What Is a Mortgage Contingency in a Purchase Contract?

Updated July 9, 2026 6 min read

Signing a purchase contract for a home is exciting, but buried in the paperwork is a clause that can matter enormously if financing doesn’t come through as planned.

The short answer

A mortgage contingency is a clause in a home purchase contract that makes the sale conditional on the buyer successfully obtaining financing by a specified deadline. If the buyer applies in good faith and is unable to secure a loan, the contingency generally allows them to cancel the contract and recover their earnest money deposit rather than losing it. Without this clause, a buyer who can’t get financing could be in breach of contract and risk forfeiting a deposit that was often built up through months of saving toward a house down payment.

How the mechanics typically work

A mortgage contingency usually specifies a deadline by which the buyer must either secure loan approval or formally notify the seller that financing fell through. It often lists conditions tied to the deal, such as a maximum interest rate the buyer is willing to accept or a minimum loan amount, so that a wildly unfavorable offer doesn’t force the buyer to proceed. If the deadline passes without the buyer canceling or extending the contingency, it’s usually treated as satisfied, meaning the buyer generally can’t later back out on financing grounds without risking the deposit.

Where it fits in the timeline

The contingency period typically runs early in the transaction, overlapping with loan underwriting, appraisal, and other checks the lender performs before final approval. Buyers often use this window to compare offers from more than one lender, and it’s worth understanding how shopping multiple mortgage lenders affects your credit before assuming every application is a separate mark against you. The clause typically expires before closing, so its main function is to protect the buyer during the period when financing is still uncertain, not afterward.

A common mistake

A frequent misstep is letting the contingency deadline pass without action, assuming there’s flexibility later if the loan doesn’t work out. Once the deadline lapses, the buyer’s protection often lapses with it, even if final approval hasn’t actually been granted yet. Buyers sometimes also confuse a rate range written into the contingency with the actual annual percentage rate quoted by a lender, which can differ from the interest rate alone, potentially creating a mismatch between what the contract protects against and what’s actually offered.
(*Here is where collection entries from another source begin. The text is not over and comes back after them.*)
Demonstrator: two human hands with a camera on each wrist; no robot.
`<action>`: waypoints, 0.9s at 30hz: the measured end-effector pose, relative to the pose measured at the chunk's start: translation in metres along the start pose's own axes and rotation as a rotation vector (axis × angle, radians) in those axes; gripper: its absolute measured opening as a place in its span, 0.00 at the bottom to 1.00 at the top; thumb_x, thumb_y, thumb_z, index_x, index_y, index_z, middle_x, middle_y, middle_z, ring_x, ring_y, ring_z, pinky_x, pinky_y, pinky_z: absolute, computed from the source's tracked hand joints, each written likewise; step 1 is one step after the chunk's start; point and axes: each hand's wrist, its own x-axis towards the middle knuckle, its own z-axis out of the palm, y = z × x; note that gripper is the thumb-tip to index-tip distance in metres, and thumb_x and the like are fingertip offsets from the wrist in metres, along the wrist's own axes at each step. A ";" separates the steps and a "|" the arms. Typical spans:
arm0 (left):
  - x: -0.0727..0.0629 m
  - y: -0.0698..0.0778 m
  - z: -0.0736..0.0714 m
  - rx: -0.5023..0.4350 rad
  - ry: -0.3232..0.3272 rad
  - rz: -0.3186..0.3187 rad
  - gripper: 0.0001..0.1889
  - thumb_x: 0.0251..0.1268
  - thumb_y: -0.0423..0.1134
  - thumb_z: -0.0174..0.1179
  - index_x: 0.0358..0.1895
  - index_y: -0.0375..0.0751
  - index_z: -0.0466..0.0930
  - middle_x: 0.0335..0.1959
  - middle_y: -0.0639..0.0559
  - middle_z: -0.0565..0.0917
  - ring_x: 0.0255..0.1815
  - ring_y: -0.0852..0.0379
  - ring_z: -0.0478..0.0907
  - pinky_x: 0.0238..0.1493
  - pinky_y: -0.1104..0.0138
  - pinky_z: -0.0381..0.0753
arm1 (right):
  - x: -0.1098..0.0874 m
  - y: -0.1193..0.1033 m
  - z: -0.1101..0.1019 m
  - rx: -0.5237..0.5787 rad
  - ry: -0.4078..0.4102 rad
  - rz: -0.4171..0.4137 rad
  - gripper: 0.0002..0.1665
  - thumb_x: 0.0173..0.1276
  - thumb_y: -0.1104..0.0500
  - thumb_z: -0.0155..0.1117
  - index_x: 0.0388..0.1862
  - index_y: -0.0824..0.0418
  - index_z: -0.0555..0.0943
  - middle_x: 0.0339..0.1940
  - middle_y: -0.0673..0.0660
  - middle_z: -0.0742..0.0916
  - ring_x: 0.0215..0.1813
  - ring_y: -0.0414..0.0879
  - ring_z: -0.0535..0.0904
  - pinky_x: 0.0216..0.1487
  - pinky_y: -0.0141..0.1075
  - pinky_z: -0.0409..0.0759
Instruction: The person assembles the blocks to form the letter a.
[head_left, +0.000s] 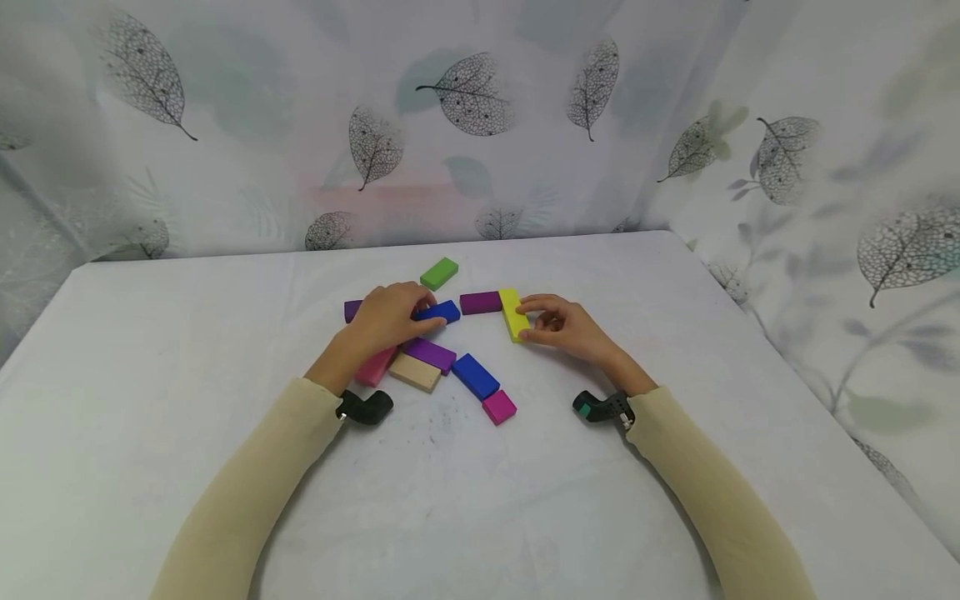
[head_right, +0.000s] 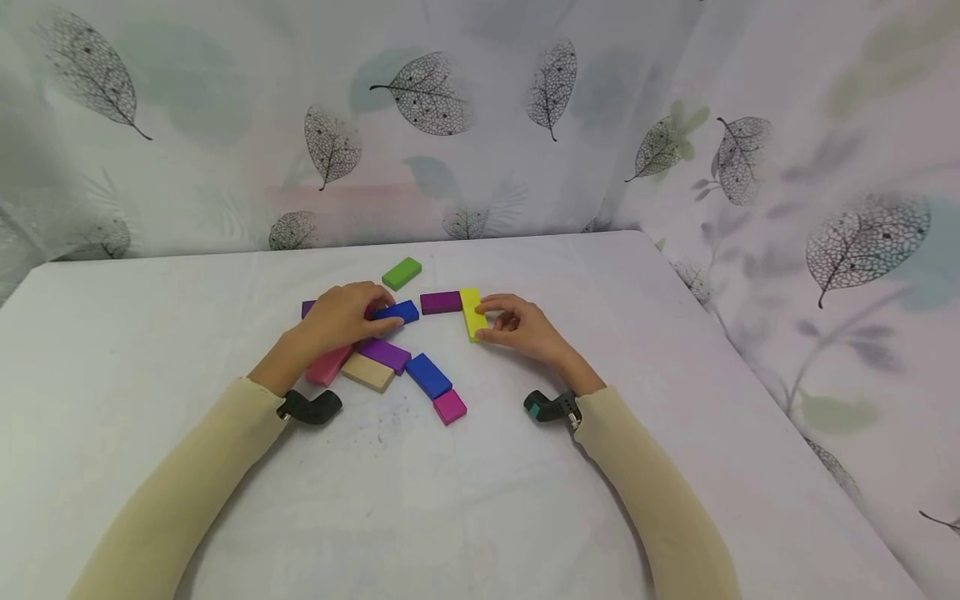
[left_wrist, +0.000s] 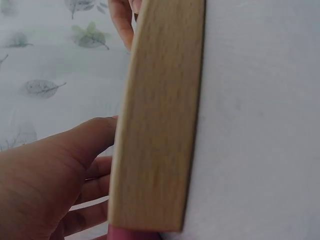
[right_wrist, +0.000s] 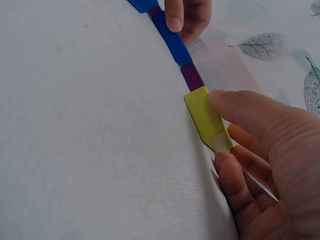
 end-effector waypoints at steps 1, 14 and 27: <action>0.000 0.000 0.000 0.001 0.002 -0.002 0.24 0.65 0.54 0.62 0.54 0.39 0.80 0.45 0.46 0.84 0.49 0.49 0.79 0.57 0.51 0.73 | 0.000 0.000 0.000 0.004 0.000 -0.002 0.25 0.62 0.63 0.71 0.58 0.67 0.79 0.66 0.62 0.76 0.40 0.50 0.74 0.39 0.26 0.72; 0.003 0.001 0.001 0.018 0.030 -0.012 0.23 0.65 0.54 0.62 0.54 0.39 0.80 0.46 0.45 0.83 0.50 0.48 0.79 0.56 0.51 0.73 | -0.001 -0.003 0.001 -0.010 -0.001 -0.003 0.24 0.63 0.65 0.70 0.58 0.68 0.78 0.66 0.63 0.75 0.40 0.49 0.74 0.38 0.25 0.71; 0.007 0.002 0.004 0.032 0.045 -0.026 0.24 0.66 0.54 0.61 0.55 0.38 0.79 0.49 0.43 0.83 0.51 0.47 0.79 0.55 0.51 0.75 | -0.012 -0.042 -0.002 -0.023 -0.010 0.013 0.23 0.63 0.69 0.67 0.57 0.75 0.76 0.66 0.69 0.74 0.40 0.51 0.74 0.39 0.26 0.72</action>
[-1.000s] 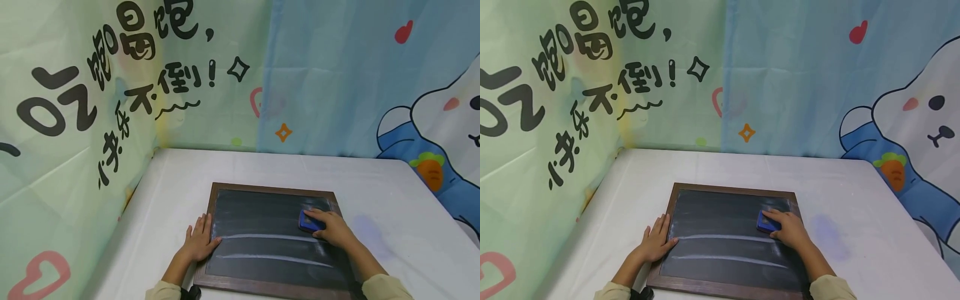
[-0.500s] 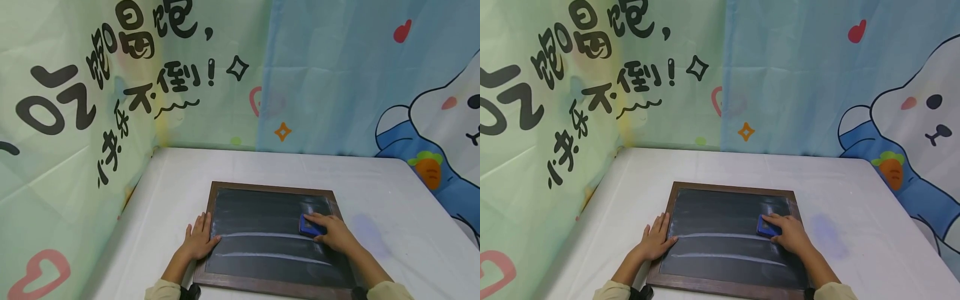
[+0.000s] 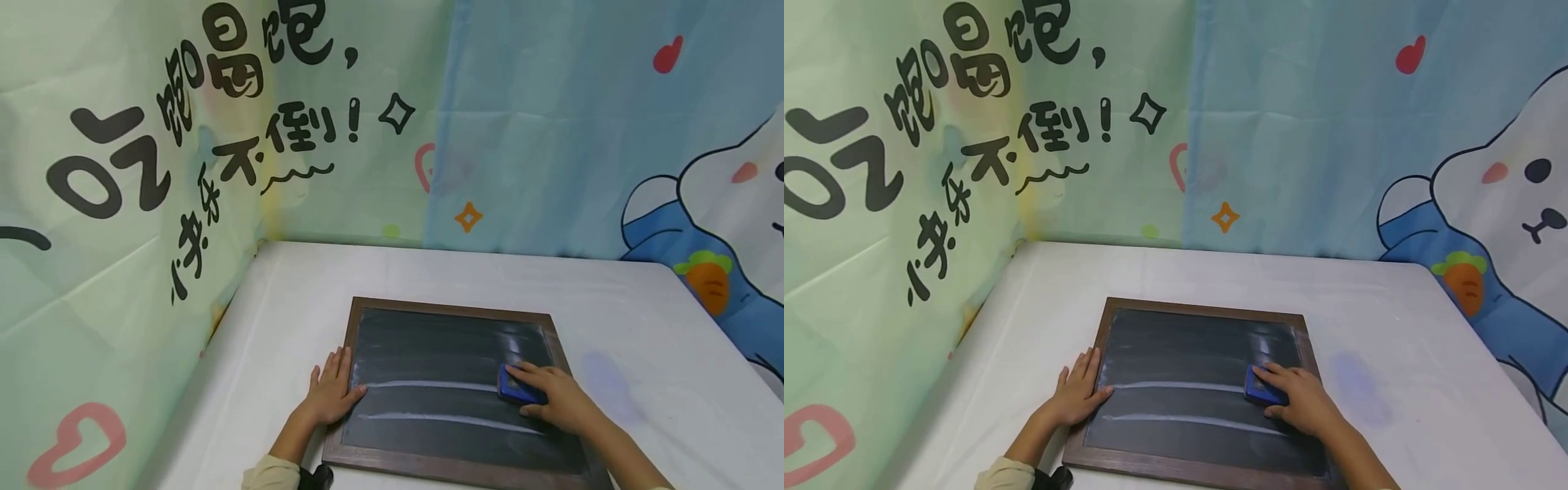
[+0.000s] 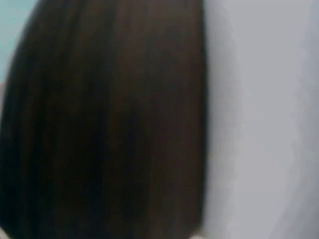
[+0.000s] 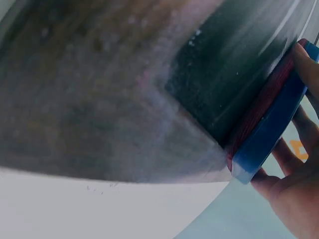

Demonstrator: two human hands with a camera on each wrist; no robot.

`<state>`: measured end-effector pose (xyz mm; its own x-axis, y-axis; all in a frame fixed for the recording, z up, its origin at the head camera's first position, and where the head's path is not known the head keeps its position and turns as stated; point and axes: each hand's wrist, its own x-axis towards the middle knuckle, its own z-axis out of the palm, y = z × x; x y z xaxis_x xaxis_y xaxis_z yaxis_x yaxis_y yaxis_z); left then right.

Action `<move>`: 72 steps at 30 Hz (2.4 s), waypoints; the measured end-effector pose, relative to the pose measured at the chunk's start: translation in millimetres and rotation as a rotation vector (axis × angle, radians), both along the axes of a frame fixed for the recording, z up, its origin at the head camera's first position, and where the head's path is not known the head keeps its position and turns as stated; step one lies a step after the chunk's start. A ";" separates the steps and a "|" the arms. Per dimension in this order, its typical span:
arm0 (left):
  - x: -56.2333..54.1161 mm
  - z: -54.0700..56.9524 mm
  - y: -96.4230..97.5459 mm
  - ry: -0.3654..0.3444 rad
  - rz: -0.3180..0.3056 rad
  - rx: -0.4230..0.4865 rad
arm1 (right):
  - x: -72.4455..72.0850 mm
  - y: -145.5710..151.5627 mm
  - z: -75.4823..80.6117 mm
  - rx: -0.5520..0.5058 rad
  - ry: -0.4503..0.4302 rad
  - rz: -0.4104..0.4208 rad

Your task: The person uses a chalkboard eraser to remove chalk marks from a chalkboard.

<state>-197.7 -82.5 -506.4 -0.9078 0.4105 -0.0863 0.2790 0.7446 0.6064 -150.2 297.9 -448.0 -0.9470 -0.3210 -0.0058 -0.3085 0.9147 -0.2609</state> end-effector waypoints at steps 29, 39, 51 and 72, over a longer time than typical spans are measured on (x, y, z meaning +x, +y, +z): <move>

How it interacts with other contract terms

A mortgage contingency rarely stands alone; purchase contracts often pair it with other contingencies covering the home inspection or the appraisal coming in at or above the sale price. These clauses can interact in practice — an appraisal that comes in low, for instance, can affect the loan amount a lender is willing to approve, which in turn can trigger the mortgage contingency even if the buyer’s own finances haven’t changed. Understanding how these pieces connect, rather than reading the mortgage contingency in isolation, gives a clearer picture of where a deal could actually fall through.

The takeaway

A mortgage contingency exists to give buyers a documented exit if financing genuinely doesn’t come together, rather than forcing them to choose between an unaffordable loan and a forfeited deposit. Because contract language and local practice vary, and deadlines are often shorter than they feel, treating the contingency period as an active task rather than a background formality tends to matter more than any other single detail in the clause.